Firecrawl API v2 Reference

This note is a vault-local reference for the Firecrawl v2 surface used by the ingestion pipeline. It is grounded primarily in spec-firecrawl-pgvector-pipeline and the local ingest implementation, not a full live-doc mirror.

Scope

Focuses on the v2 endpoints already modeled in the vault.
Emphasizes ingestion-relevant behavior over exhaustive vendor documentation.
Treat parameter lists here as working references for this repo; verify against current Firecrawl docs before depending on them as exhaustive or stable.

Core Endpoints

Endpoint	Primary use	Return shape
`POST /v2/scrape`	Retrieve a single page	Synchronous content + metadata
`POST /v2/crawl`	Traverse a bounded site section	Async job ID; later poll for page results
`GET /v2/crawl/{id}`	Poll crawl status	Crawl status + completed pages when ready
`POST /v2/map`	Discover URLs without fetching page content	URL list / discovery result
`POST /v2/extract`	Schema-shaped extraction	Structured JSON
`POST /v2/search`	Search plus retrieval	Top-N result payloads

Authentication

The local tooling uses bearer-token authentication via FIRECRAWL_API_KEY.
The repo defaults the service base to https://api.firecrawl.dev/v2 in server.py.

Request Patterns Used Here

`scrape`

The pipeline spec treats scrape as the single-page path.

Common request fields in this vault:

url
formats
onlyMainContent
excludeTags
waitFor

Representative payload from spec-firecrawl-pgvector-pipeline:

{
  "url": "https://docs.firecrawl.dev/features/crawl",
  "formats": ["markdown", "links"],
  "onlyMainContent": true,
  "excludeTags": ["nav", "footer", "header", ".sidebar"],
  "waitFor": 1000
}

`crawl`

The pipeline uses crawl for bounded multi-page ingestion.

Common request fields in this vault:

url
limit
maxDiscoveryDepth
includePaths
excludePaths
scrapeOptions

The local ingest server currently sends:

{
  "url": "<root-url>",
  "limit": 200,
  "maxDiscoveryDepth": 3,
  "includePaths": [],
  "scrapeOptions": {
    "formats": ["markdown"],
    "onlyMainContent": true
  }
}

`map`

The pipeline spec treats map as the discovery-only endpoint: enumerate candidate URLs before deciding whether to crawl or scrape them.

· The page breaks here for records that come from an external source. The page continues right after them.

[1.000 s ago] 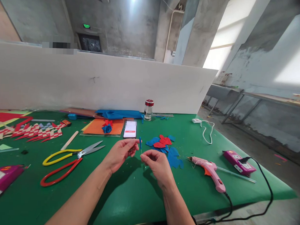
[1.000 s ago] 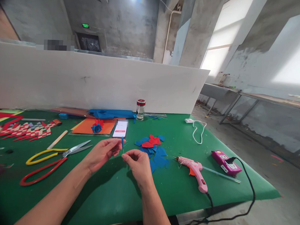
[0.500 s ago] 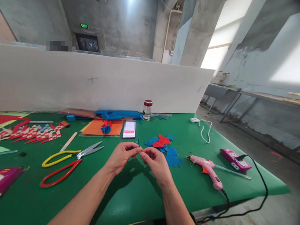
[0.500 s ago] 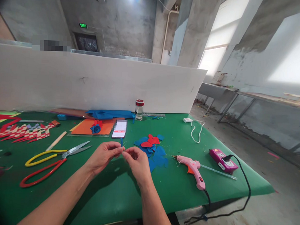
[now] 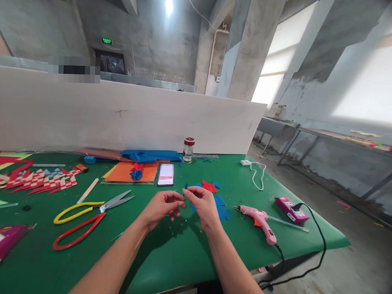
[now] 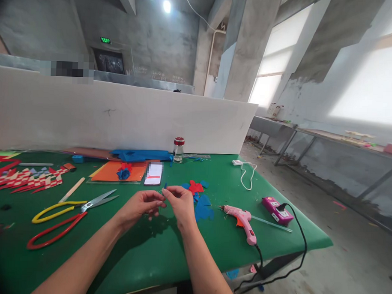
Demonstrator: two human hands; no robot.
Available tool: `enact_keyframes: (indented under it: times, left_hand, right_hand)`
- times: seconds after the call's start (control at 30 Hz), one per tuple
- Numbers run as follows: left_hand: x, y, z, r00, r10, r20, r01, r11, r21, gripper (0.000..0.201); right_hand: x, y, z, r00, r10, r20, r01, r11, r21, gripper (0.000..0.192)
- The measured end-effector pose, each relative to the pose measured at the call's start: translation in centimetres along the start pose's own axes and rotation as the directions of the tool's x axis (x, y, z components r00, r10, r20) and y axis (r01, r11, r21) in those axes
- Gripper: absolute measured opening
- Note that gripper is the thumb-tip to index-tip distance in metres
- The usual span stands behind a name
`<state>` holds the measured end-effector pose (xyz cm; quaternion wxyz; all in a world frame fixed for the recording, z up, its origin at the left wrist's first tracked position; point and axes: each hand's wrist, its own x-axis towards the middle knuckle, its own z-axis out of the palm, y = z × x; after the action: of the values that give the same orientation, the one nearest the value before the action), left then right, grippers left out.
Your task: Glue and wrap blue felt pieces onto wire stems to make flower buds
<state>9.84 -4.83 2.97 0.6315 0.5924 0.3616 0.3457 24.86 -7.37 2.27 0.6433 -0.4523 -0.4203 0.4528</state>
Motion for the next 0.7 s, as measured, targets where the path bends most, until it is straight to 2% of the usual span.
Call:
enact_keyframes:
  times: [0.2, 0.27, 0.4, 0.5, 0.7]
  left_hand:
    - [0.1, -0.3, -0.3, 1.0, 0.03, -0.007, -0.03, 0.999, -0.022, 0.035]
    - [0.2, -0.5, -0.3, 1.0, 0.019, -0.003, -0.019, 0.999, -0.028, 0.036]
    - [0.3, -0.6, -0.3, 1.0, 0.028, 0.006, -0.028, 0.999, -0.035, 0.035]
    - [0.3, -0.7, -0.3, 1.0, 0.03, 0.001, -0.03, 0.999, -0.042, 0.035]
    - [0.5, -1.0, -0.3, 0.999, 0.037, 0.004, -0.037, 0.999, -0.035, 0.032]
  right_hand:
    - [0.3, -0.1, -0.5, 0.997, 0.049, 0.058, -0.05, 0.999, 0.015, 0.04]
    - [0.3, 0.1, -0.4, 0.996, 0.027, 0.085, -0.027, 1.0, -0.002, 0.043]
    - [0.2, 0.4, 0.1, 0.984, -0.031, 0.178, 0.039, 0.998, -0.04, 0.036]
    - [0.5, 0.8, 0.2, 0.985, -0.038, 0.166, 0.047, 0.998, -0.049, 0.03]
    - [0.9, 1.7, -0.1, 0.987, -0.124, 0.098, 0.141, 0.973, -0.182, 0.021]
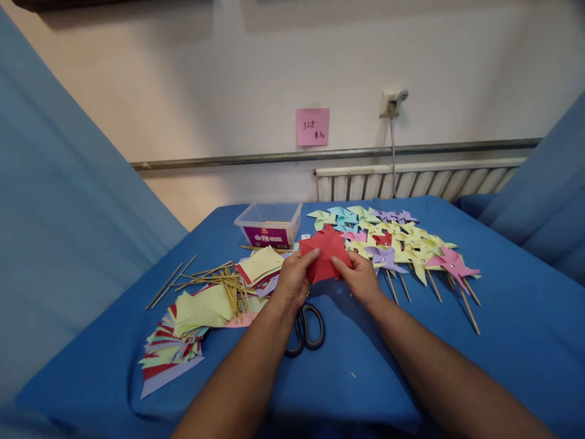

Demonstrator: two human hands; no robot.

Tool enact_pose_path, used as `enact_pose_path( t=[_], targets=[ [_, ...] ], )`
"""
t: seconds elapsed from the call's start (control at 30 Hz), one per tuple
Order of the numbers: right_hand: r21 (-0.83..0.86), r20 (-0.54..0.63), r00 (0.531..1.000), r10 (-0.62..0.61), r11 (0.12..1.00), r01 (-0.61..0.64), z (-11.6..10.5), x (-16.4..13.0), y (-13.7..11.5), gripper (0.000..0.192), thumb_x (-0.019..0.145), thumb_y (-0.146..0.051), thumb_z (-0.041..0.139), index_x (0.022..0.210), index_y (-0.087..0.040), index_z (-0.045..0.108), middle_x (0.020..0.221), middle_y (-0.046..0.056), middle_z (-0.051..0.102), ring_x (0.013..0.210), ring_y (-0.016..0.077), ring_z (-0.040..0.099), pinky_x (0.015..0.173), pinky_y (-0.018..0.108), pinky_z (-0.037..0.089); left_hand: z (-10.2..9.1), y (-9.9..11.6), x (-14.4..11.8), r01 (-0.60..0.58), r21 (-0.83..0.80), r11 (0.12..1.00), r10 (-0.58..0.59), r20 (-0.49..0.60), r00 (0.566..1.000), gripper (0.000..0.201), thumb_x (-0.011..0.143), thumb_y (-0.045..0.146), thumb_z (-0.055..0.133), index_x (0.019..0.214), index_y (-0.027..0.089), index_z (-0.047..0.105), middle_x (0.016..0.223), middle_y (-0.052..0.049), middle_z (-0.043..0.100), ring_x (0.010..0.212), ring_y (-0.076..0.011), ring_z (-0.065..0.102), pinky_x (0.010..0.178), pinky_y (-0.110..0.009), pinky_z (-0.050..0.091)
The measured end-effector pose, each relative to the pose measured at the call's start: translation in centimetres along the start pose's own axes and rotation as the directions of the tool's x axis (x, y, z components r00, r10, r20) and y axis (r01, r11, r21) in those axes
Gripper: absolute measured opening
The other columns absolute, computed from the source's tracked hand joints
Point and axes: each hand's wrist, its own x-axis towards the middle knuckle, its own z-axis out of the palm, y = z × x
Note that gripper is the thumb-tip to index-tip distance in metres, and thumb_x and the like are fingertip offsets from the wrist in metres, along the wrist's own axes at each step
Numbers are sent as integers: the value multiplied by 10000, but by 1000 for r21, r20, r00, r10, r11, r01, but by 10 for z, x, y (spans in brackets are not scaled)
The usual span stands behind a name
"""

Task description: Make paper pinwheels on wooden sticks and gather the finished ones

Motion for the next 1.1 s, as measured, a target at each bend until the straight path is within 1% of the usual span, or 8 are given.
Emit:
enact_pose_path(
  t=[0.13, 0.2, 0.27, 0.4, 0.47, 0.57, 0.77, 1.1],
  targets=[
    [-29, -6, 997, -71, 997, 71, 1, -1, 3, 285, 761, -481, 680, 822, -209, 626, 705, 3, 643, 605, 156, 564, 567, 279, 477, 0, -3, 2, -30, -30, 999, 28, -45, 999, 314, 593, 181, 799, 885, 102, 715, 842, -117, 755, 710, -230, 712, 725, -352, 575],
    [-77, -67, 977, -204, 977, 199, 0, -3, 0, 293, 776, -399, 676, 997, -221, 603, 900, 41, 670, 741, 178, 611, 659, 307, 513, 1, -2, 2, -35, -72, 997, 30, -74, 997, 303, 601, 150, 780, 891, 103, 712, 861, -121, 756, 739, -239, 716, 747, -363, 577],
    [-218, -90, 912, -400, 902, 373, -1, -6, -6, 384, 790, -300, 651, 1157, -240, 558, 1140, 88, 618, 960, 217, 613, 797, 366, 523, 1, 0, 2, -38, -119, 992, 24, -113, 993, 288, 614, 122, 759, 896, 104, 707, 875, -118, 757, 763, -237, 717, 772, -365, 577],
    [-499, 154, 765, -625, 619, 606, -1, -14, -15, 365, 797, -171, 581, 1143, -282, 604, 1380, 86, 448, 1271, 281, 450, 1035, 503, 395, 1, 4, 3, -49, -171, 984, 28, -123, 992, 260, 647, 91, 726, 906, 101, 700, 881, -108, 754, 788, -218, 715, 815, -346, 567],
    [-559, 261, 743, -617, 531, 637, 0, -16, -15, 335, 787, -167, 594, 1094, -297, 629, 1428, 60, 399, 1301, 299, 411, 1059, 538, 354, 1, 5, 2, -42, -176, 984, 25, -97, 995, 267, 657, 85, 724, 922, 100, 699, 897, -109, 752, 809, -213, 713, 834, -333, 559],
    [-605, 289, 734, -614, 477, 638, 1, -14, -11, 220, 795, -211, 637, 1000, -287, 664, 1435, 50, 393, 1311, 312, 380, 1067, 543, 334, 0, 3, 2, -29, -189, 981, 15, -75, 997, 274, 663, 79, 723, 935, 100, 696, 920, -111, 749, 832, -207, 709, 840, -318, 554],
    [-574, 221, 721, -657, 510, 641, 0, -10, -13, 82, 851, -311, 634, 880, -265, 695, 1335, 63, 496, 1259, 288, 429, 1067, 518, 339, 0, 1, 2, 5, -194, 981, -12, -37, 999, 268, 667, 91, 731, 931, 103, 684, 922, -104, 742, 764, -183, 698, 714, -266, 560],
    [-487, 46, 814, -579, 699, 524, -2, -12, -19, 115, 844, -250, 614, 735, -220, 635, 1151, 86, 591, 1131, 251, 539, 986, 460, 405, 6, 0, -4, 45, -100, 994, -47, -23, 999, 306, 665, 128, 756, 960, 94, 681, 888, -101, 732, 687, -160, 670, 608, -248, 550]
  ],
)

Response Shape Conventions

`scrape` response object

The pipeline spec models responses like:

{
  "success": true,
  "data": {
    "markdown": "# Page Title\n\nContent...",
    "links": ["https://docs.example.com/page-2"],
    "metadata": {
      "title": "Page Title",
      "description": "Meta description",
      "language": "en",
      "statusCode": 200,
      "contentType": "text/html",
      "sourceURL": "https://docs.example.com/page-1"
    }
  }
}

`crawl` job model

POST /v2/crawl returns a job ID immediately.
The local pipeline polls GET /v2/crawl/{id} until status == "completed".
Completed results are treated as an array of scrape-like page objects.

Operational Notes

Firecrawl is the extraction layer, not the chunking layer. Splitting and embedding happen downstream in the Postgres/pgvector pipeline.
The vault consistently prefers formats: ["markdown"] or markdown-first retrieval to keep the ingestion path LLM-friendly.
onlyMainContent: true is treated as the default for documentation ingestion to reduce navigation noise.

Limitations

This note is intentionally not a complete vendor API reference.
Features not exercised in the pipeline may be omitted or only lightly described here.
The original Gemini-authored version was a failed raw scrape; this rewrite is based on local spec material and should still be cross-checked against live docs before production changes.